(TASK GOAL): Within the records below, find each line with the word "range" and copy it out.

[Dataset excerpts]
--- START ---

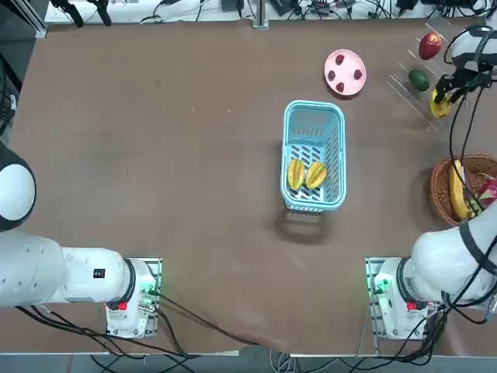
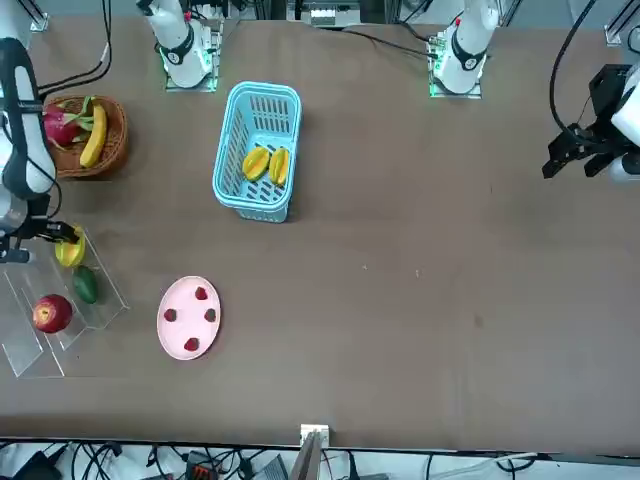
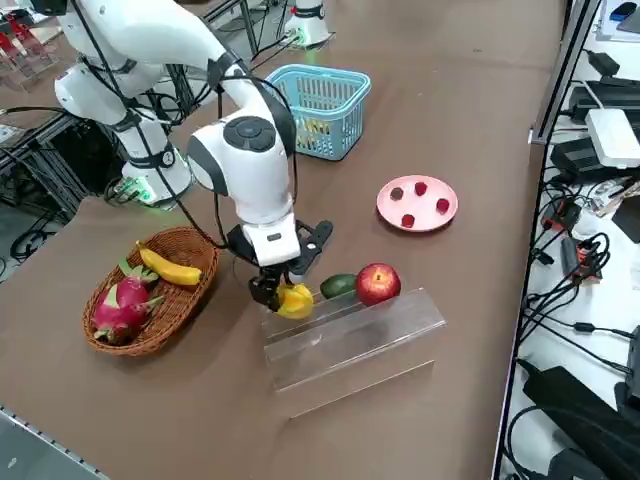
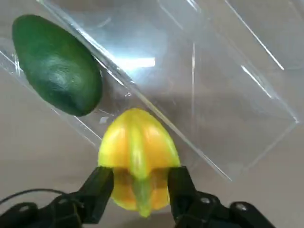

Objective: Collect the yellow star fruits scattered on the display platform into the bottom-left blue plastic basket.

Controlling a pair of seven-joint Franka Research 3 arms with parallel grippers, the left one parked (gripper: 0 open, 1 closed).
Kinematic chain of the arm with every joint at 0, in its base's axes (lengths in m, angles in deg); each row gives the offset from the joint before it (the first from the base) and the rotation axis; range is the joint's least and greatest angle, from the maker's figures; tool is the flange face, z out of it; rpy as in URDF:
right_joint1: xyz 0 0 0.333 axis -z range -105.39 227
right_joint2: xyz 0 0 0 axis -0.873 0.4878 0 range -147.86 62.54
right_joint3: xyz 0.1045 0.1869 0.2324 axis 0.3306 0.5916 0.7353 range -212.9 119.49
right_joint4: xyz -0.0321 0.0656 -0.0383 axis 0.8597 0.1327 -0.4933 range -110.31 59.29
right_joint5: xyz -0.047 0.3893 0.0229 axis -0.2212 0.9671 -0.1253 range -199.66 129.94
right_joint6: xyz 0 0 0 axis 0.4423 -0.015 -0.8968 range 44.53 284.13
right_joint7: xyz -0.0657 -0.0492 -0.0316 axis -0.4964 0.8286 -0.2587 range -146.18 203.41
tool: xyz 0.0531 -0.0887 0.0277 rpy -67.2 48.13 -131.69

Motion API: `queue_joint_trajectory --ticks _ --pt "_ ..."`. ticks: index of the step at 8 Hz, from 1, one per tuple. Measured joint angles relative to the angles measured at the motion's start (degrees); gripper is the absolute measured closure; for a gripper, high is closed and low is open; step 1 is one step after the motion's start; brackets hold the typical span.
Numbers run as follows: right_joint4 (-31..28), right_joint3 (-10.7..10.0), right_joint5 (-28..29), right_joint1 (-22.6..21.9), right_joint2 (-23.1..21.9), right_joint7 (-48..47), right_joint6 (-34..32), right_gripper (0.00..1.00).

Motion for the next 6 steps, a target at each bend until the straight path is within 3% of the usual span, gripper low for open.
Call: queue_joint_trajectory --ticks 2,3,6 --pt "0.3 0.0 0.0 0.0 -0.3 0.0 0.2 0.75" --pt "0.3 0.1 0.0 0.0 -0.3 0.0 0.2 0.8" --pt "1.0 0.2 0.0 0.0 -0.5 0.0 -1.3 0.8"
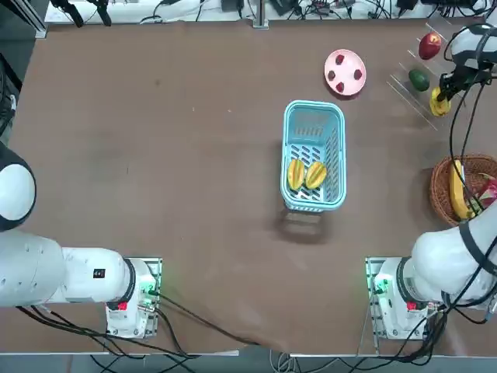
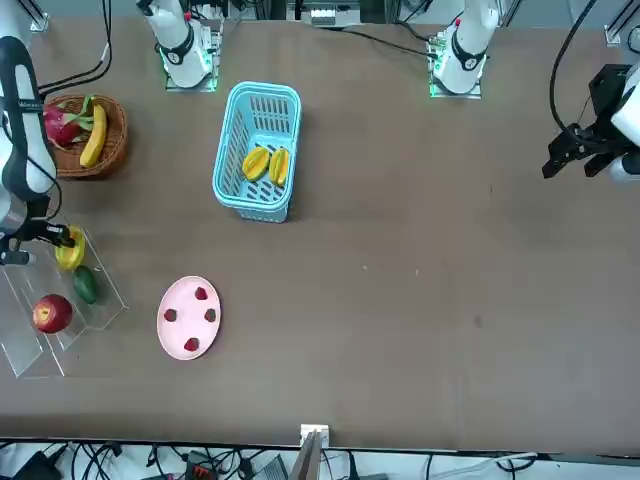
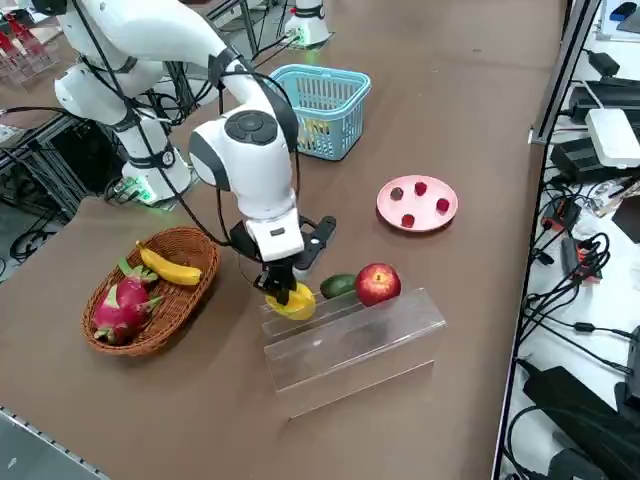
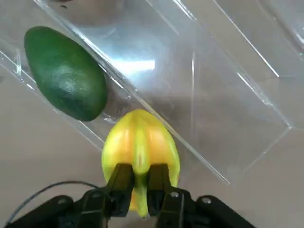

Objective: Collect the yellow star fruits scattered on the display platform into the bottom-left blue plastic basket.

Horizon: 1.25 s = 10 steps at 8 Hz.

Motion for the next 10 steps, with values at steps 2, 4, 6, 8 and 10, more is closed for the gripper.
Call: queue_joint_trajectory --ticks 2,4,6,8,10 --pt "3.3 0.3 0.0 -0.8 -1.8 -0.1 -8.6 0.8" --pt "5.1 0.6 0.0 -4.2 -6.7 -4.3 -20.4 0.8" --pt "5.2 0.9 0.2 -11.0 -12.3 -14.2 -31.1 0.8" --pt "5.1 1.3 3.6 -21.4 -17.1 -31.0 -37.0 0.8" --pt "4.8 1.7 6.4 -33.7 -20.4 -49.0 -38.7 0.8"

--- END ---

(TASK RESULT):
Kinematic chain of the arm with every joint at 0, in its base's axes (lengths in m, angles in deg); each row gives the offset from the joint before it (the first from the base) and the rotation axis; range is the joint's least and greatest angle, from the maker's figures; tool is the flange face, z out of it; rpy as in URDF:
right_joint1: xyz 0 0 0.333 axis -z range -105.39 227
right_joint2: xyz 0 0 0 axis -0.873 0.4878 0 range -147.86 62.54
right_joint3: xyz 0.1045 0.1869 0.2324 axis 0.3306 0.5916 0.7353 range -212.9 119.49
right_joint4: xyz -0.0321 0.0656 -0.0383 axis 0.8597 0.1327 -0.4933 range -110.31 59.29
right_joint5: xyz -0.047 0.3893 0.0229 axis -0.2212 0.9671 -0.1253 range -199.66 129.94
right_joint6: xyz 0 0 0 axis 0.4423 -0.015 -0.8968 range 44.53 284.13
right_joint7: xyz -0.0657 -0.0492 -0.0316 axis -0.4964 0.8286 -0.2587 range -146.18 203.41

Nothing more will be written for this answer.